For the string "plug", search the entries below and copy every line where it appears.

(Beginning of Material provided)

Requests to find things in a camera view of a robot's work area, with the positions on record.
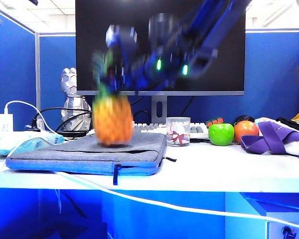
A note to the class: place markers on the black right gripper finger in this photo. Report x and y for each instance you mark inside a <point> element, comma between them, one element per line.
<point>121,79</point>
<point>112,77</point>

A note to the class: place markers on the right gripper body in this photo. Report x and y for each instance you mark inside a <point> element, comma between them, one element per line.
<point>135,67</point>

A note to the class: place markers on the orange plastic pineapple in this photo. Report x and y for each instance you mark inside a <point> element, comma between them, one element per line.
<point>112,122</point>

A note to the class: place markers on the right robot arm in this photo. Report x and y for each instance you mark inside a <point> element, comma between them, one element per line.
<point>204,32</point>

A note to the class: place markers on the gray laptop sleeve bag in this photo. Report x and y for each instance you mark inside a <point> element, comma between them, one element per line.
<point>77,152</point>

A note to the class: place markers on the purple and white tote bag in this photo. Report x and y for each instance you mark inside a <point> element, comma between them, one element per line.
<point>271,139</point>

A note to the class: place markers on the gray monitor stand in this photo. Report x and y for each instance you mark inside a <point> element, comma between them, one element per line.
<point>155,109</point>

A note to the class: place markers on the silver robot figurine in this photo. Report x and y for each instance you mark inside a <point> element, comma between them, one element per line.
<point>72,99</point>

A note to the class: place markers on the white and gray keyboard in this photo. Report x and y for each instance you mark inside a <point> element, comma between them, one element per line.
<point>149,128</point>

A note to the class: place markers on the clear glass with red print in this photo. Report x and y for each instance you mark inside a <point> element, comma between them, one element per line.
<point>178,129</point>

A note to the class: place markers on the black computer monitor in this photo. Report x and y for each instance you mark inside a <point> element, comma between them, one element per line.
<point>214,79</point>

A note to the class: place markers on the Rubik's cube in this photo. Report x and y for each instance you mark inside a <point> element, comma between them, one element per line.
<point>213,121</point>

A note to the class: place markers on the green apple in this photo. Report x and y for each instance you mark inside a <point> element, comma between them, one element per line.
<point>221,134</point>

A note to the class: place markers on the white charger block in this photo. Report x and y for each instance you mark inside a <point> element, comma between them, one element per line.
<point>2,122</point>

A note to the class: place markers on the black computer mouse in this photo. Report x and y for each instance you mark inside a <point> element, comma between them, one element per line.
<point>244,117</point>

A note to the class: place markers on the teal tissue pack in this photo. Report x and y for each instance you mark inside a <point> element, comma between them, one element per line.
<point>5,144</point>

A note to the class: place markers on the orange fruit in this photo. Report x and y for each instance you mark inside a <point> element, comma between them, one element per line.
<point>246,130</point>

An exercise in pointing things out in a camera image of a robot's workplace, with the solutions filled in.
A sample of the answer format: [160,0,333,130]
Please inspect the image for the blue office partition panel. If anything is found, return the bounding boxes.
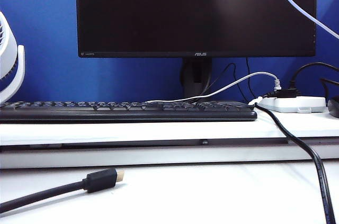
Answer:
[0,0,339,104]

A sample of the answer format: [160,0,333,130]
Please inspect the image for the black HDMI cable gold plug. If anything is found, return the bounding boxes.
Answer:
[0,168,125,214]

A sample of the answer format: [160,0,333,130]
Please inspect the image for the thick black power cable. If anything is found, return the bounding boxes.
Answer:
[253,103,336,224]

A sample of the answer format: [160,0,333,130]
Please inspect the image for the thin black cable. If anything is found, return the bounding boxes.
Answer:
[202,62,247,102]
[246,57,252,102]

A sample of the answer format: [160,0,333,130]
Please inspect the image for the black ASUS computer monitor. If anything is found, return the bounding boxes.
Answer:
[75,0,317,58]

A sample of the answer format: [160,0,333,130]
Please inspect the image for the black monitor stand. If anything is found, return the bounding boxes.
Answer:
[181,57,213,98]

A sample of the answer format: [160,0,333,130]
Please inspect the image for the black looping cable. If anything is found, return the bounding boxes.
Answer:
[289,61,339,89]

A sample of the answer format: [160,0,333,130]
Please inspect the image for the black computer mouse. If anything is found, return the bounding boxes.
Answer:
[327,96,339,118]

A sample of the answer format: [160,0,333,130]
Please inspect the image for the black mouse cable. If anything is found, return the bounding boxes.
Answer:
[320,77,339,100]

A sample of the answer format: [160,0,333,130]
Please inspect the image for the white desk fan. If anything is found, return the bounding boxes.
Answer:
[0,11,26,103]

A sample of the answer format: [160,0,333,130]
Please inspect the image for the white power strip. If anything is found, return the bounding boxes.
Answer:
[248,96,327,114]

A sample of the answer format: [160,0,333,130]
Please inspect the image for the black plug on power strip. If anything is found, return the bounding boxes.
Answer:
[265,88,300,98]

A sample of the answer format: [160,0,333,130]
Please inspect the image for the white desk riser shelf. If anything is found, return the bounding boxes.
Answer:
[0,102,339,169]

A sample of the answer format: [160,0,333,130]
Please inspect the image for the black computer keyboard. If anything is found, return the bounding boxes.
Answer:
[0,101,258,124]

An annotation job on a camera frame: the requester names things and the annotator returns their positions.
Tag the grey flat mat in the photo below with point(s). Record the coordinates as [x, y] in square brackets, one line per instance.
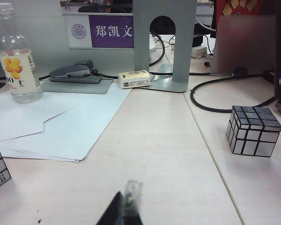
[84, 88]

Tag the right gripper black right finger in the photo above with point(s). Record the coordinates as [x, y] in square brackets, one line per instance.
[132, 201]

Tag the red cushion yellow patches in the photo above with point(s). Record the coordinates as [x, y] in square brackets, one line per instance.
[219, 18]

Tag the white paper sheet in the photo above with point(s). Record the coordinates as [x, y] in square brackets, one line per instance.
[84, 122]
[18, 117]

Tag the clear bottle yellow flower label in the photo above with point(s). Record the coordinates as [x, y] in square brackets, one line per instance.
[18, 70]

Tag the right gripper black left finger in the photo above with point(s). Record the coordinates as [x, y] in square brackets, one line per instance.
[114, 211]

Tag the frosted desk partition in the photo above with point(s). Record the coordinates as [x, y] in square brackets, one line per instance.
[49, 35]

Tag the silver mirror cube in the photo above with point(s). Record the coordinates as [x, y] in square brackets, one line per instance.
[253, 138]

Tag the purple white name sign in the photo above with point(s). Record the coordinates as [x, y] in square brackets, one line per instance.
[112, 31]

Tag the small white box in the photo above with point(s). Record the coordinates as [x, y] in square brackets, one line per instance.
[134, 78]

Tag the grey stapler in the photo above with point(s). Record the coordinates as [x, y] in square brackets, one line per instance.
[72, 70]

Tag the grey metal bookend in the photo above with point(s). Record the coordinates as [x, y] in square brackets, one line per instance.
[140, 35]

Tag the silver laptop lid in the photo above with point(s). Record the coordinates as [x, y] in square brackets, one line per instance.
[243, 47]

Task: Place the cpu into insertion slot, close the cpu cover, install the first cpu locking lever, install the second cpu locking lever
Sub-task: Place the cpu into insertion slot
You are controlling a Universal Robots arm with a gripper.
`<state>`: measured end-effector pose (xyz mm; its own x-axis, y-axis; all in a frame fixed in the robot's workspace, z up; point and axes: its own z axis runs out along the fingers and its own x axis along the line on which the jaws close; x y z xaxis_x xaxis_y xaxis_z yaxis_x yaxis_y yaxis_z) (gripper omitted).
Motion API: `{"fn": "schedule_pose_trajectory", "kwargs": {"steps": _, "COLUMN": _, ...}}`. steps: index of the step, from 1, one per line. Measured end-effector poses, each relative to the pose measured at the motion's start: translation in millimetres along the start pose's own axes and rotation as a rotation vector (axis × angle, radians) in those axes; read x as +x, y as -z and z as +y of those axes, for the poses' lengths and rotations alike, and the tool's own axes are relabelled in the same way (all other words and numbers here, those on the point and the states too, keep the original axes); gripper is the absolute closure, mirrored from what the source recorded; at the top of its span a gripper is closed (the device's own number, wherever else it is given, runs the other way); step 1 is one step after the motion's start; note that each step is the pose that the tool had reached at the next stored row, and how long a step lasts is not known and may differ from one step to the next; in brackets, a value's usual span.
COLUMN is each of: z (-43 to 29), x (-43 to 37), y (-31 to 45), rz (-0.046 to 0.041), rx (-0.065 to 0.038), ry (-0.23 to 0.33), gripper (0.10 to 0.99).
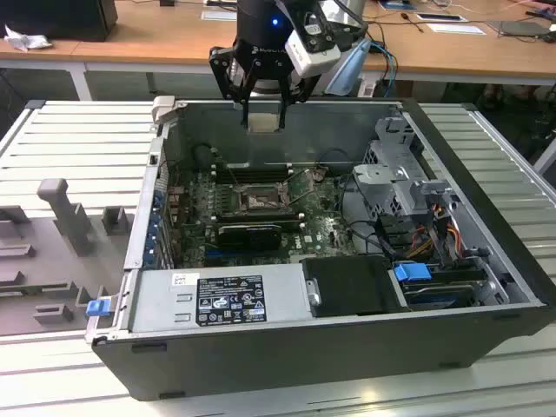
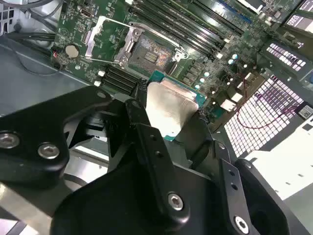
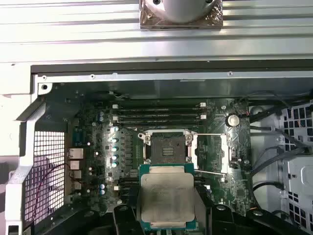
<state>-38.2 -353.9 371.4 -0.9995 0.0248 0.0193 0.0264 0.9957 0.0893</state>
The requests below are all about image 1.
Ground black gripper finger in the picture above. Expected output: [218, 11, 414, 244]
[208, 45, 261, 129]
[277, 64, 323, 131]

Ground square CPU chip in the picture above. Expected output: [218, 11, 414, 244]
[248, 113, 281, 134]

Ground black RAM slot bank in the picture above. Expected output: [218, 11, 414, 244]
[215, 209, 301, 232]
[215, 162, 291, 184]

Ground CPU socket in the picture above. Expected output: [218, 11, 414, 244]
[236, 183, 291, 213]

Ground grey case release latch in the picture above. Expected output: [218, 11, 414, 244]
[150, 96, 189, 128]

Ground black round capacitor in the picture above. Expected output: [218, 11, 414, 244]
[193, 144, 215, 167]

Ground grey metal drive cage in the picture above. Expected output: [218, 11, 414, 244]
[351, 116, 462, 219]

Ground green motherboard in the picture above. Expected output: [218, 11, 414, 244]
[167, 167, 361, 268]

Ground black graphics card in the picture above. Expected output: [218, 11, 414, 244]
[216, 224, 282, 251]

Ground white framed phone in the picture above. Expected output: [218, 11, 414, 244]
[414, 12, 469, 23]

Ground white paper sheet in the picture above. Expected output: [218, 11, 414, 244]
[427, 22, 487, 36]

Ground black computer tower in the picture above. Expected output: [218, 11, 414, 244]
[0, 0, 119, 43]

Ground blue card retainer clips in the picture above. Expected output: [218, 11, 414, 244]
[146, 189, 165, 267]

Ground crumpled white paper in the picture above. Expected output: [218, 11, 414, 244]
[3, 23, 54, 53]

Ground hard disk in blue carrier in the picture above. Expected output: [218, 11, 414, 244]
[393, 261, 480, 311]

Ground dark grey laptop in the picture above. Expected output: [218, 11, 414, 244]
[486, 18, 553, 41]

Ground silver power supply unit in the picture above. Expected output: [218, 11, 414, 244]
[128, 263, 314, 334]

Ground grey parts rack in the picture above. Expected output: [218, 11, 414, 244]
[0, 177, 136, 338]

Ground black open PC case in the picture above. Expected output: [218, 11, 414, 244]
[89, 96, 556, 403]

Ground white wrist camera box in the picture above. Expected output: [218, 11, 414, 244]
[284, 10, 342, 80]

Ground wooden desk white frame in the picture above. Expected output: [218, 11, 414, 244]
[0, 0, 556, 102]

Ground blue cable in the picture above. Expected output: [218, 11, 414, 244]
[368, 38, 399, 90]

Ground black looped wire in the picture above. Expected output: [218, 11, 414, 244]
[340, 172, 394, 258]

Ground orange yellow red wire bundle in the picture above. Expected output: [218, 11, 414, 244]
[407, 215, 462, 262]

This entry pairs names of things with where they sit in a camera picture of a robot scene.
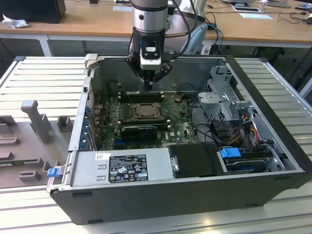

(End of Material provided)

_Exercise answer:_
Please inspect the image for the black HDMI cable gold plug. If anything is found, return the bounding boxes.
Please inspect the image for the black plug on power strip. If anything is found, return the bounding boxes.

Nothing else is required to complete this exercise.